Tuesday, January 27, 2015 2:38PM CST

By Chris Clayton
DTN Ag Policy Editor

OMAHA (DTN) -- Corn farmers may not be looking as closely at the potential government payment for corn this year as some observers might think.

Despite estimates of $70-per-acre payments for corn farmers in as many as 16 states for this year's corn crop, the Congressional Budget Office released a new projection Monday showing only 37.5% of corn acreage will enroll in the new Agricultural Risk Coverage-County program.

The CBO forecast appears to run counter to the argument from Midwest agricultural economists that the Agricultural Risk Coverage-County program is the better option for corn farmers.

Commodity farmers have to pick new commodity programs for their crops by March 31. Under the guidelines, farmers can enroll different commodities in separate farm programs and can also enroll different Farm Service Agency farms in separate programs as well.

Agricultural Risk Coverage-County, or ARC-County, creates a somewhat complicated payment formula based on a rolling five-year average of county yields multiplied by national average prices for the year. A benchmark guarantee then determines what the county revenue must be and then a payment is determined if county revenue is below the benchmark.

Besides ARC-County, farmers can consider Price Loss Coverage, or PLC, which is a simpler program. PLC pays when the national market-year average for a commodity falls below a reference price set in law. For corn, the reference price is $3.70 a bushel.

The Congressional Budget Office projects corn prices for 2014 to 2019 will average in a price range from $3.50 to $3.92 per bushel. For at least the current market year and the next two market years, CBO projects corn prices will remain under the $3.70 PLC reference price.

If 62.5% of corn acres are enrolled in PLC as the Congressional Budget Office forecasts, then PLC payouts would average $1.48 billion per year from FY 2016 to FY 2020, the effective budget years of the current farm bill. PLC payments would peak in the early years, reaching $1.97 billion in 2017.

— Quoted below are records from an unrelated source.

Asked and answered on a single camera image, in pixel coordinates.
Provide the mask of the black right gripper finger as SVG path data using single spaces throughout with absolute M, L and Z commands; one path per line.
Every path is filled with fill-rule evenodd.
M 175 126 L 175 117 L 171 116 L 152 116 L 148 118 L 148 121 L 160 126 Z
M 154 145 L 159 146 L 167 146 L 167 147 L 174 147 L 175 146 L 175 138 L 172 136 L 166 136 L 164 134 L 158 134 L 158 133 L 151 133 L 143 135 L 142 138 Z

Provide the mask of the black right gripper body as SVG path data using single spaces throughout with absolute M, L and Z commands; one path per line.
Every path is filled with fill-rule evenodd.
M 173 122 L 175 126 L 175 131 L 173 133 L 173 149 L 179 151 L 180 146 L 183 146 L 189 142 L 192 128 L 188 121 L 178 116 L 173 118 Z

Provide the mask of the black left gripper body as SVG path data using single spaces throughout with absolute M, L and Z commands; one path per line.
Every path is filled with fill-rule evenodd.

For ARC-County, the Congressional Budget Office forecasts ARC payouts for corn at an average of $656 million per year over that same five-year span. ARC payments would hit $1 billion in FY 2016 and $1.16 billion in FY 2017.

USDA commodity program prices are based on market year average prices such as the current 2014-15 crops while federal program payments are based on the fiscal year. Under that set up, commodity payments for the 2014-15 market year would be paid in FY 2016.

CBO's long-term price projections are lower than a recent analysis by DTN Senior Analyst Darin Newsom who estimates the average corn price from 2015-19 will be $4 a bushel while the average soybean price for that same timeframe will be $11 a bushel.

UNIVERSITY PAYMENT PROJECTIONS

CBO forecasts nearly double the number of acres would go into PLC over ARC-County despite the latest university forecasts projecting far higher commodity payments for corn producers in most of the Corn Belt for the 2014-15 crop. The latest projection released by University of Illinois and Ohio State University economists last week projected the average ARC-County payment in Iowa, Minnesota, Nebraska and Ohio would be more than $70 an acre.

For most of the Corn Belt, outside of Illinois, ARC-County payments for corn farmers would be anywhere from five to 10 times greater than the PLC payment. Along with that, the way ARC-County is structured using five-year averages that exclude high and low prices, the ARC-County payment for the 2015-16 crop is likely to be comparable.

The university analysis does note that corn farmers in eight states would likely not receive an ARC-County payment, including farmers in Kansas and Missouri. Farmers in Illinois, one of the nation's biggest corn states, also would receive a low payment of $6 an acre.

Carl Zulauf, an agricultural economist at Ohio State University, replied to DTN in an email that the CBO projections highlight a point he has been making in recent months. "In my opinion, a critical question that every program decision maker has to think through is, 'Does the fact that I know more (but not as much as you think you know) about 2014 payments mean something to me and, if so, how much does it mean to me?' The answer can vary all the way from 'it does not matter' to it 'matters a lot.' The more it matters, the more important expected 2014 payments become. There is no right or wrong to this decision, but you do need to be honest to yourself about what matters and then to make choices accordingly."

Zulauf added that the FSA enrollment decision is one of uncertainty. "And this changes the way you have to look at tradeoffs."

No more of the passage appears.